* [PROBLEM]: Pictures stay out of the copy; set down each line of the listing below exactly.

* [DATA BLOCK]:
_____

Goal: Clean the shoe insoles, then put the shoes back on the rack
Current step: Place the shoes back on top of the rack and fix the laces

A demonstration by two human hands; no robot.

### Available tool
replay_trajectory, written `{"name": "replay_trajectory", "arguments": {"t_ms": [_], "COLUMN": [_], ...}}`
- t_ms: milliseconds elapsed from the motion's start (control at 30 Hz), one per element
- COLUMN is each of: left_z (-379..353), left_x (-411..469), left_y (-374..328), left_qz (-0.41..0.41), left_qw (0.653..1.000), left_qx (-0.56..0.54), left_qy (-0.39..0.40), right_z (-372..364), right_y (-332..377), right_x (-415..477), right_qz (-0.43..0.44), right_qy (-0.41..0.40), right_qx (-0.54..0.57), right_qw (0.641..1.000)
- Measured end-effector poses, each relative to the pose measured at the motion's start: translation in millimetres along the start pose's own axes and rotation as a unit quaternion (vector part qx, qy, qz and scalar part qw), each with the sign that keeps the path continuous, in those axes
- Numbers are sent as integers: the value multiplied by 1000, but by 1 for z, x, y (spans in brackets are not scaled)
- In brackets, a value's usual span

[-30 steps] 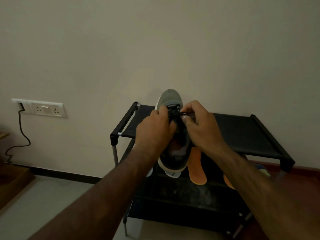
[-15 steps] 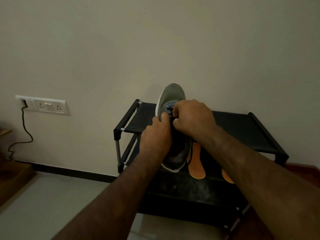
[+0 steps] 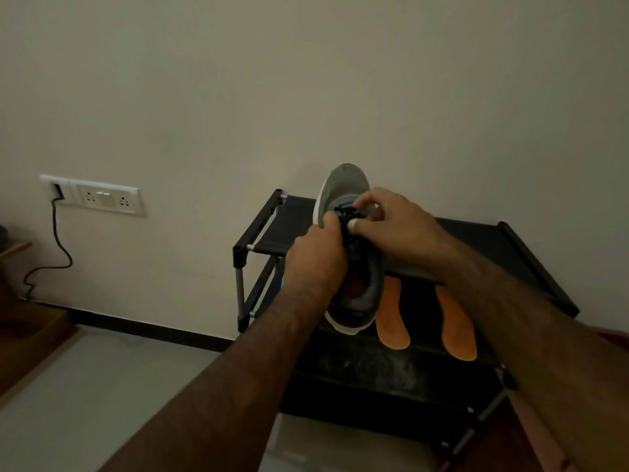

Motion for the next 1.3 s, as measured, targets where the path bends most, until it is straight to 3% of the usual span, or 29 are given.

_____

* [EXERCISE RESULT]:
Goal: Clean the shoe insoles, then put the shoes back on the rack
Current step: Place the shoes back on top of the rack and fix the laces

A demonstration by two human hands; no robot.

### Available tool
replay_trajectory, written `{"name": "replay_trajectory", "arguments": {"t_ms": [_], "COLUMN": [_], ...}}`
- t_ms: milliseconds elapsed from the motion's start (control at 30 Hz), one per element
- COLUMN is each of: left_z (-379..353), left_x (-411..469), left_y (-374..328), left_qz (-0.41..0.41), left_qw (0.653..1.000), left_qx (-0.56..0.54), left_qy (-0.39..0.40), right_z (-372..364), right_y (-332..377), right_x (-415..477), right_qz (-0.43..0.44), right_qy (-0.41..0.40), right_qx (-0.54..0.57), right_qw (0.641..1.000)
- Measured end-effector poses, each relative to the pose measured at the motion's start: translation in millimetres along the start pose's own axes and rotation as a unit quaternion (vector part qx, qy, qz and scalar part qw), each with the sign that keeps the path continuous, in those axes
- Numbers are sent as integers: the value multiplied by 1000, but by 1 for z, x, y (spans in brackets are not scaled)
- In brackets, a value's usual span

[-30 steps] 
[-15 steps] 
[+0 steps] 

Motion for the next 1.3 s, as measured, targets where the path bends most, until it is straight to 3% of the usual span, or 29 are given.

This answer requires no additional content.